### [PROBLEM TO SOLVE]
Search each line of the data for the word "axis"; copy every line where it is found.
[PROVIDED MATERIAL]
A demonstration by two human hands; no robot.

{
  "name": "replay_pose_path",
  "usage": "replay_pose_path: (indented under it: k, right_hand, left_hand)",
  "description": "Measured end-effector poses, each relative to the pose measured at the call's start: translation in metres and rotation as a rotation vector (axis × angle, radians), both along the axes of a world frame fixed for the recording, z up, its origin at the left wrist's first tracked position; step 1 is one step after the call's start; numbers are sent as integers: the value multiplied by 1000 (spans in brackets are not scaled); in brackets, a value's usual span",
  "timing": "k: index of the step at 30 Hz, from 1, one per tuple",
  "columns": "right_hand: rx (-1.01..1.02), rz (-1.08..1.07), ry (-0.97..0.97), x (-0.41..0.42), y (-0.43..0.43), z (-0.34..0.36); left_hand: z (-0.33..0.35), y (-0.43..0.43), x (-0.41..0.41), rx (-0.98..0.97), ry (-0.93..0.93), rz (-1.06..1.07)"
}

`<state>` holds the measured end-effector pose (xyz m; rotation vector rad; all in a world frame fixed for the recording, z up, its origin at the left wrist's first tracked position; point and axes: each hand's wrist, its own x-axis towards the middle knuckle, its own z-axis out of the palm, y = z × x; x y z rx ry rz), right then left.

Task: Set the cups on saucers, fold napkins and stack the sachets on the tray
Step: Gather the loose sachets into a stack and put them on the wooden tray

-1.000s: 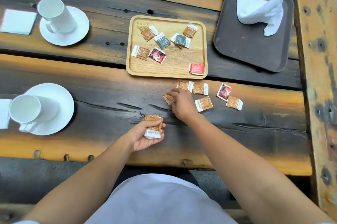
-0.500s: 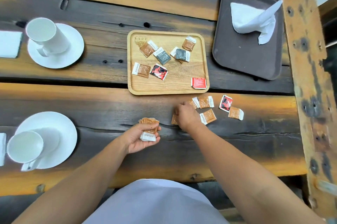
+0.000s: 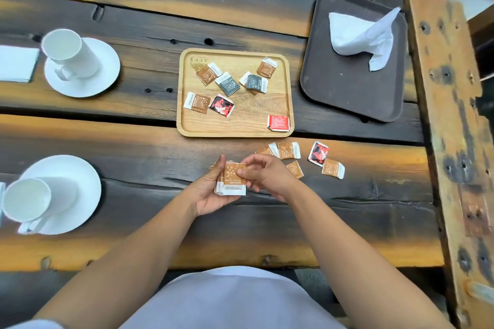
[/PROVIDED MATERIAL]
### [RESPONSE]
  "description": "Measured end-effector poses, each relative to the pose measured at the call's start: translation in metres and rotation as a rotation vector (axis × angle, radians), both along the axes of a world frame fixed for the recording, z up, its origin at the left wrist's first tracked position; step 1 is one step after the call's start; numbers are sent as integers: the value multiplied by 1000 (spans in brackets are not scaled); in brackets, a value's usual span",
`<state>` holds the measured end-effector pose (xyz m; rotation vector rad; all in a world frame fixed for the recording, z up, its origin at the left wrist's first tracked position; point and axes: each hand's wrist, its own x-axis towards the middle knuckle, its own z-axis out of the palm, y = z × x; x y z rx ry rz), right then left.

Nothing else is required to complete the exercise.